--- PROBLEM DETAILS ---
Your answer should be the records, copied exactly, with the pictures removed.

Items from a dataset

—————

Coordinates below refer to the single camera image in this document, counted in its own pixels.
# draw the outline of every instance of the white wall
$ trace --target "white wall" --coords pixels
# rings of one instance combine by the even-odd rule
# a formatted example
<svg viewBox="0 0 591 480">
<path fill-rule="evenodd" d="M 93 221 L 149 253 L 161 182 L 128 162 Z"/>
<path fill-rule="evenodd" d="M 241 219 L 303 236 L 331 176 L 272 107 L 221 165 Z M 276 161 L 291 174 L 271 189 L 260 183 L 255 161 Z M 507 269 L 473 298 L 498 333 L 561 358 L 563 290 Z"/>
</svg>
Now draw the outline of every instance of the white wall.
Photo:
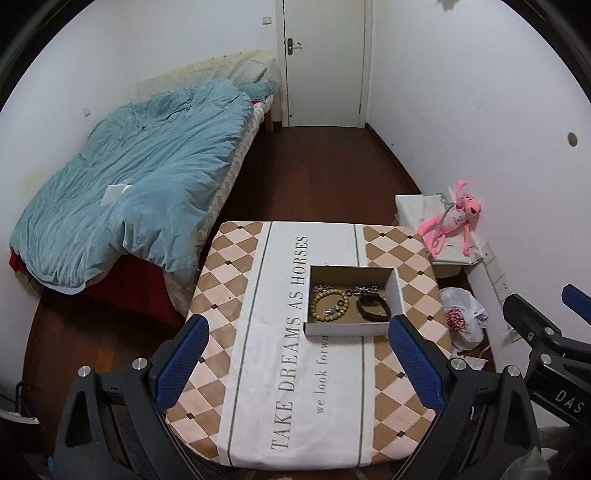
<svg viewBox="0 0 591 480">
<path fill-rule="evenodd" d="M 275 0 L 125 0 L 136 82 L 198 60 L 241 51 L 277 53 Z M 263 25 L 263 17 L 272 17 Z"/>
<path fill-rule="evenodd" d="M 96 123 L 131 101 L 121 32 L 118 0 L 96 0 L 52 39 L 0 112 L 0 385 L 11 395 L 38 298 L 8 266 L 8 239 L 23 208 Z"/>
<path fill-rule="evenodd" d="M 564 335 L 591 327 L 562 305 L 591 293 L 591 106 L 554 50 L 501 0 L 375 0 L 368 121 L 426 194 L 456 179 L 483 203 L 510 288 Z M 567 134 L 574 132 L 573 148 Z M 470 273 L 491 314 L 497 366 L 524 369 L 524 342 L 504 345 L 502 312 L 483 268 Z"/>
</svg>

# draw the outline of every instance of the blue gripper pad
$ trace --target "blue gripper pad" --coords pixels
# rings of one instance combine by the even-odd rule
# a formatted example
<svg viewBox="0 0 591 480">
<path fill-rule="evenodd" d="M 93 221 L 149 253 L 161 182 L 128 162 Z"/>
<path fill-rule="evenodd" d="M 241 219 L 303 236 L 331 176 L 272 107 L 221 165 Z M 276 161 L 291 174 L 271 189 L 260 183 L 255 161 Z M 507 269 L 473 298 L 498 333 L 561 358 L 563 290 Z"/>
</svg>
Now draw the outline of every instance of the blue gripper pad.
<svg viewBox="0 0 591 480">
<path fill-rule="evenodd" d="M 423 406 L 439 414 L 445 405 L 441 377 L 399 316 L 390 320 L 388 340 Z"/>
<path fill-rule="evenodd" d="M 591 299 L 574 285 L 562 289 L 562 303 L 591 325 Z"/>
<path fill-rule="evenodd" d="M 209 325 L 205 317 L 199 317 L 156 380 L 154 404 L 160 413 L 174 407 L 207 346 Z"/>
</svg>

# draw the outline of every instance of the white door
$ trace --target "white door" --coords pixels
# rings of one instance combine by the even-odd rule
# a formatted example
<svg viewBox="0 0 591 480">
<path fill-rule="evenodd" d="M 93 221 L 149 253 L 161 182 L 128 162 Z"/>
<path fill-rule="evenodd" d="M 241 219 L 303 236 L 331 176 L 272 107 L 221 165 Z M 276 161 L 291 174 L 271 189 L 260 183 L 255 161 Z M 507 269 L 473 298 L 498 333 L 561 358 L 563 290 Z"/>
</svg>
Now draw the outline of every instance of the white door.
<svg viewBox="0 0 591 480">
<path fill-rule="evenodd" d="M 358 127 L 365 0 L 284 0 L 284 20 L 290 127 Z"/>
</svg>

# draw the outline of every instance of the door frame
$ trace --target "door frame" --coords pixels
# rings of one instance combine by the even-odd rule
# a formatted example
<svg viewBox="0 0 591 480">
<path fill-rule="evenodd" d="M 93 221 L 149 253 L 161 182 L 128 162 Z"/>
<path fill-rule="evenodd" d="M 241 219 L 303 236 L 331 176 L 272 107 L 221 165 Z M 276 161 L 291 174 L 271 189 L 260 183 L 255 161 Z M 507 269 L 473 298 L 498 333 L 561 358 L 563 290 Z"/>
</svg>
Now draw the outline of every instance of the door frame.
<svg viewBox="0 0 591 480">
<path fill-rule="evenodd" d="M 361 92 L 359 92 L 359 128 L 365 127 L 369 97 L 369 72 L 371 71 L 372 32 L 374 28 L 374 0 L 363 0 L 365 10 L 365 33 L 363 36 L 363 72 Z M 281 73 L 281 125 L 290 126 L 289 88 L 287 82 L 287 52 L 285 51 L 285 7 L 284 0 L 275 0 L 275 17 L 277 22 L 277 63 Z"/>
</svg>

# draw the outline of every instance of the blue duvet
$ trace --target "blue duvet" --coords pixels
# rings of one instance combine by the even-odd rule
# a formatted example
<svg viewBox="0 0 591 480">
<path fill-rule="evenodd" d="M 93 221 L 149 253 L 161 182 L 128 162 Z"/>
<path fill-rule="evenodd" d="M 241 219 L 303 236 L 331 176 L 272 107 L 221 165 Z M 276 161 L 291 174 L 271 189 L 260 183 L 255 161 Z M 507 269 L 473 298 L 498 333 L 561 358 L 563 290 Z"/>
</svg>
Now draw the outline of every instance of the blue duvet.
<svg viewBox="0 0 591 480">
<path fill-rule="evenodd" d="M 25 208 L 10 239 L 41 283 L 77 293 L 125 254 L 192 281 L 196 234 L 252 113 L 229 80 L 125 105 Z M 105 204 L 108 185 L 131 185 Z"/>
</svg>

—————

--- SOLUTION FOR THIS PROBLEM ---
Coordinates below refer to the single camera image in this document, counted in its own pixels.
# draw the outline of every instance of the white wall
$ trace --target "white wall" --coords pixels
# rings of one instance combine by the even-odd rule
# a formatted example
<svg viewBox="0 0 591 480">
<path fill-rule="evenodd" d="M 93 221 L 149 253 L 161 182 L 128 162 Z"/>
<path fill-rule="evenodd" d="M 241 219 L 303 236 L 331 176 L 272 107 L 221 165 Z M 276 161 L 291 174 L 271 189 L 260 183 L 255 161 Z M 507 269 L 473 298 L 498 333 L 561 358 L 563 290 Z"/>
</svg>
Now draw the outline of every instance of the white wall.
Photo:
<svg viewBox="0 0 591 480">
<path fill-rule="evenodd" d="M 275 0 L 125 0 L 136 82 L 198 60 L 241 51 L 277 53 Z M 263 25 L 263 17 L 272 17 Z"/>
<path fill-rule="evenodd" d="M 96 123 L 131 101 L 121 32 L 118 0 L 96 0 L 52 39 L 0 112 L 0 385 L 11 395 L 38 298 L 8 266 L 8 239 L 23 208 Z"/>
<path fill-rule="evenodd" d="M 564 335 L 591 327 L 562 305 L 591 293 L 591 106 L 554 50 L 501 0 L 375 0 L 368 121 L 426 194 L 456 179 L 483 203 L 510 288 Z M 567 134 L 574 132 L 573 148 Z M 470 273 L 491 314 L 497 366 L 524 369 L 524 342 L 504 345 L 502 312 L 483 268 Z"/>
</svg>

# draw the outline of every instance of the blue gripper pad
$ trace --target "blue gripper pad" --coords pixels
# rings of one instance combine by the even-odd rule
# a formatted example
<svg viewBox="0 0 591 480">
<path fill-rule="evenodd" d="M 93 221 L 149 253 L 161 182 L 128 162 Z"/>
<path fill-rule="evenodd" d="M 241 219 L 303 236 L 331 176 L 272 107 L 221 165 Z M 276 161 L 291 174 L 271 189 L 260 183 L 255 161 Z M 507 269 L 473 298 L 498 333 L 561 358 L 563 290 Z"/>
</svg>
Now draw the outline of every instance of the blue gripper pad.
<svg viewBox="0 0 591 480">
<path fill-rule="evenodd" d="M 423 406 L 439 414 L 445 405 L 441 377 L 399 316 L 390 320 L 388 340 Z"/>
<path fill-rule="evenodd" d="M 591 299 L 574 285 L 562 289 L 562 303 L 591 325 Z"/>
<path fill-rule="evenodd" d="M 209 325 L 205 317 L 199 317 L 156 380 L 154 404 L 160 413 L 174 407 L 207 346 Z"/>
</svg>

# draw the outline of every instance of the white door
$ trace --target "white door" --coords pixels
# rings of one instance combine by the even-odd rule
# a formatted example
<svg viewBox="0 0 591 480">
<path fill-rule="evenodd" d="M 93 221 L 149 253 L 161 182 L 128 162 Z"/>
<path fill-rule="evenodd" d="M 241 219 L 303 236 L 331 176 L 272 107 L 221 165 Z M 276 161 L 291 174 L 271 189 L 260 183 L 255 161 Z M 507 269 L 473 298 L 498 333 L 561 358 L 563 290 Z"/>
</svg>
Now draw the outline of every instance of the white door.
<svg viewBox="0 0 591 480">
<path fill-rule="evenodd" d="M 358 127 L 365 0 L 284 0 L 284 20 L 290 127 Z"/>
</svg>

# draw the outline of every instance of the door frame
$ trace --target "door frame" --coords pixels
# rings of one instance combine by the even-odd rule
# a formatted example
<svg viewBox="0 0 591 480">
<path fill-rule="evenodd" d="M 93 221 L 149 253 L 161 182 L 128 162 Z"/>
<path fill-rule="evenodd" d="M 241 219 L 303 236 L 331 176 L 272 107 L 221 165 Z M 276 161 L 291 174 L 271 189 L 260 183 L 255 161 Z M 507 269 L 473 298 L 498 333 L 561 358 L 563 290 Z"/>
</svg>
Now draw the outline of every instance of the door frame.
<svg viewBox="0 0 591 480">
<path fill-rule="evenodd" d="M 361 92 L 359 92 L 359 128 L 365 127 L 369 97 L 369 72 L 371 71 L 372 32 L 374 28 L 374 0 L 363 0 L 365 10 L 365 33 L 363 36 L 363 72 Z M 281 73 L 281 125 L 290 126 L 289 88 L 287 82 L 287 52 L 285 51 L 285 7 L 284 0 L 275 0 L 275 17 L 277 22 L 277 63 Z"/>
</svg>

# draw the outline of every instance of the blue duvet
$ trace --target "blue duvet" --coords pixels
# rings of one instance combine by the even-odd rule
# a formatted example
<svg viewBox="0 0 591 480">
<path fill-rule="evenodd" d="M 93 221 L 149 253 L 161 182 L 128 162 Z"/>
<path fill-rule="evenodd" d="M 241 219 L 303 236 L 331 176 L 272 107 L 221 165 Z M 276 161 L 291 174 L 271 189 L 260 183 L 255 161 Z M 507 269 L 473 298 L 498 333 L 561 358 L 563 290 Z"/>
</svg>
Now draw the outline of every instance of the blue duvet.
<svg viewBox="0 0 591 480">
<path fill-rule="evenodd" d="M 25 208 L 10 239 L 41 283 L 77 293 L 125 254 L 192 281 L 196 234 L 252 113 L 229 80 L 125 105 Z M 105 204 L 108 185 L 131 185 Z"/>
</svg>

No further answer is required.